# Welcome to the autopy API showcase

In [None]:
from IPython.display import display, HTML
display(HTML("<style>.container { width:55% !important; }</style>"))

## Dependencies 

Autopy requires pyatoms, a job management package for atomistic calculations. Pyatoms handles the fundamental infrastructure for running DFT jobs via ASE. It supports calculators such as VASP/CP2K.

In [None]:
from autopy.workflows.manager import Project
from pyatoms.jobs.job import OverallJobRunner # for real runs
from pyatoms.jobs.vasp.runner import FakeVaspOverallJobRunner # for fast testing

## Creating a project

The Project class is the main entry point. We first create a temporary directory for our project; you can choose any directory you like. The calculations and database will be found in this directory. 

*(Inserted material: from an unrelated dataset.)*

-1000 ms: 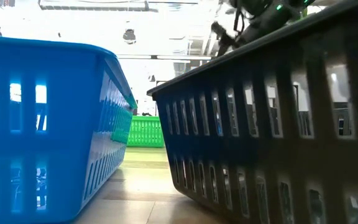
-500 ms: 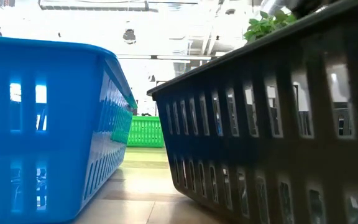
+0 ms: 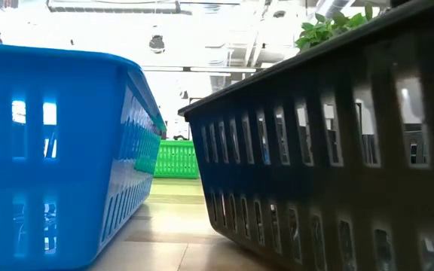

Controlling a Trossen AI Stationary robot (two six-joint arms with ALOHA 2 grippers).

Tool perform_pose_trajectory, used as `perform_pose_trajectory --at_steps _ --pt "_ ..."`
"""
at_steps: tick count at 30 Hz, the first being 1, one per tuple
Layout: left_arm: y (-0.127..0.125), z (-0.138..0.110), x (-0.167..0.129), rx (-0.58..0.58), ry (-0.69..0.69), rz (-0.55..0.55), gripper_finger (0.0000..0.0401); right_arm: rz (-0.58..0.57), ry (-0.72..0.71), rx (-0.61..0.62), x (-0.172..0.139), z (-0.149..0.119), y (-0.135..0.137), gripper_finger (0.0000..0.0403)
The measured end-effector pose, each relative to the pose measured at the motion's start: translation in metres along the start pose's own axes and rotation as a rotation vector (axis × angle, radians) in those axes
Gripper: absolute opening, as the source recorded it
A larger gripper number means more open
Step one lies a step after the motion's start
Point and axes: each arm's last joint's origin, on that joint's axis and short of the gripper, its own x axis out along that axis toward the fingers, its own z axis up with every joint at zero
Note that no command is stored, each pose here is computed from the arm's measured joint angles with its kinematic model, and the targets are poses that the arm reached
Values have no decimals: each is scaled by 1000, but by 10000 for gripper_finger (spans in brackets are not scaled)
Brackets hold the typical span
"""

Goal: Stack baskets by color
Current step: Stack the bottom black bin on the top black bin

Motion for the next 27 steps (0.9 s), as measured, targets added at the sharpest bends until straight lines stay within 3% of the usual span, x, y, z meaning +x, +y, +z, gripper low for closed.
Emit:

The `Project` class is the main API for autopy.

In [None]:
import os
from tempfile import TemporaryDirectory
tmpdir = TemporaryDirectory()
project_folder = os.path.join(tmpdir.name, 'test_Cu6')
os.mkdir(project_folder)

In [None]:
print(project_folder)

We specify a "jobrunner" that contains all information about the server and how to run VASP jobs. For the sake of speed, here we use a "fake" jobrunner that will always give 123 as the energy.

In [None]:
#jobrunner = OverallJobRunner(server='stratus', num_nodes=1) # use this for a real DFT run
jobrunner = FakeVaspOverallJobRunner() # use this for testing

The project name should be the same as that specified for the Project settings yaml file for pyatoms (in ~/.pyatoms/vasp/{project_name}.yaml) 

In [None]:
project = Project(jobrunner=jobrunner, name='pbed3', folder=project_folder)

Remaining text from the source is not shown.